O apelo dos líderes religiosos foi feito esta quinta-feira em Bissau após a assinatura da declaração conjunta no âmbito do cumprimento da agenda comum para a paz dos líderes religiosos do país.
No documento lido pelo Padre Augusto Mutna Tambá, os líderes religiosos da Guiné-Bissau repudiam os atos da intolerância religiosa no país e apela à cessação imediata do mesmo ato.
“Reconhecendo os riscos que estes fenómenos representam para a paz estabilidade e o desenvolvimento, nós líderes religiosos adotamos a presente declaração de apelo a paz”, lê-se na declaração apresentada pelo Padre Augusto Mutna Tambá.
A presente declaração renovada esta quinta-feira foi apresentada no ano passado antes das eleições legislativas de 4 de junho, no quadro do projeto observatório de paz “Nô Kudji Paz”, financiado pela União Europeia e o Instituto da Cooperação e Língua.
Recentemente, desencadeou-se em Bissau a campanha sem rosto de atear fogo nos lugares sagrados das religiões tradicionais, o que em resposta conduziu à violação seguido do incêndio das portas da igreja evangélica de Mindará, sem nenhum motivo aparente que o justifique.

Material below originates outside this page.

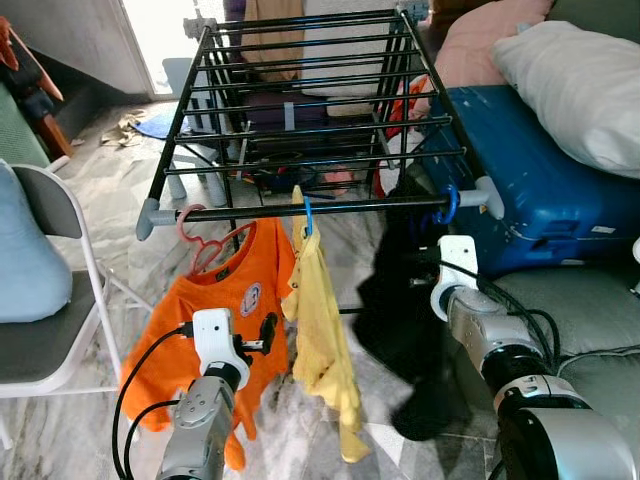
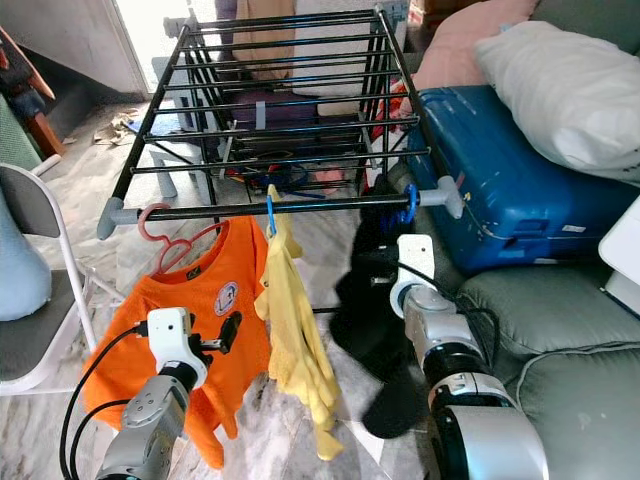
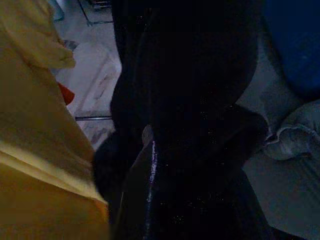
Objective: Hang hanger
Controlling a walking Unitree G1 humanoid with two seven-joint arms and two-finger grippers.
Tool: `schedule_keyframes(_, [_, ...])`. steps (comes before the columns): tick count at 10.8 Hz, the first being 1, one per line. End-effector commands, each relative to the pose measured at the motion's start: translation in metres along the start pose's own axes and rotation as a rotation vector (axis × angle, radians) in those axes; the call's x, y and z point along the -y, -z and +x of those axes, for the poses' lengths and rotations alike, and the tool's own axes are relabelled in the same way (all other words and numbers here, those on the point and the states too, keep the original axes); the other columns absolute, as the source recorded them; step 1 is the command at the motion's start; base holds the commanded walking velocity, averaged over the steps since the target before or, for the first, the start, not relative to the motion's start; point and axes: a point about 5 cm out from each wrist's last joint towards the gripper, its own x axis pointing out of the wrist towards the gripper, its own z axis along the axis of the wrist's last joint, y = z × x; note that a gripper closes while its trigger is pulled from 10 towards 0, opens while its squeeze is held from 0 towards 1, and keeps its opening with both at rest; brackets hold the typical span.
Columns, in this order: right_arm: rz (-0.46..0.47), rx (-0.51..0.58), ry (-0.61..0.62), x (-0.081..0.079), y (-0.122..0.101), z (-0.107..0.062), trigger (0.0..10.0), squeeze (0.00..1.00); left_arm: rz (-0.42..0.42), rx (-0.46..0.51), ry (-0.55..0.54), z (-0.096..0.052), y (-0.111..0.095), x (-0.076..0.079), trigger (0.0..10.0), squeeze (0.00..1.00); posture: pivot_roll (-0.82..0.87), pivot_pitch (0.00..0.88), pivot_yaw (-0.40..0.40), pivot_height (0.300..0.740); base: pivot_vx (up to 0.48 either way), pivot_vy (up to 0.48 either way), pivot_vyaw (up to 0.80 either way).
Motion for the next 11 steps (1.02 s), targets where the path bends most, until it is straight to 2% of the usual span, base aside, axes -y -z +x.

Na declaração conjunta, segundo Padre Augusto Mutna Tambá, os líderes religiosos da Guiné-Bissau instaram ao povo guineense a empenhar-se no respeito pelos direitos e liberdades fundamentais dos cidadãos e da liberdade religiosa.
“Instamos o povo guineense a empenhar-se na preservação da paz e da unidade nacional bem como no respeito pelos direitos e liberdades fundamentais”, concluiu, Mutna Tambá.
Os líderes religiosos da Guiné-Bissau que hoje renovaram o compromisso da agenda comum para a paz, disseram que a sociedade guineense é cotidianamente desafiada a fazer prova da sua resiliência perante as incessantes tentativas de perturbar a paz e a tranquilidade social.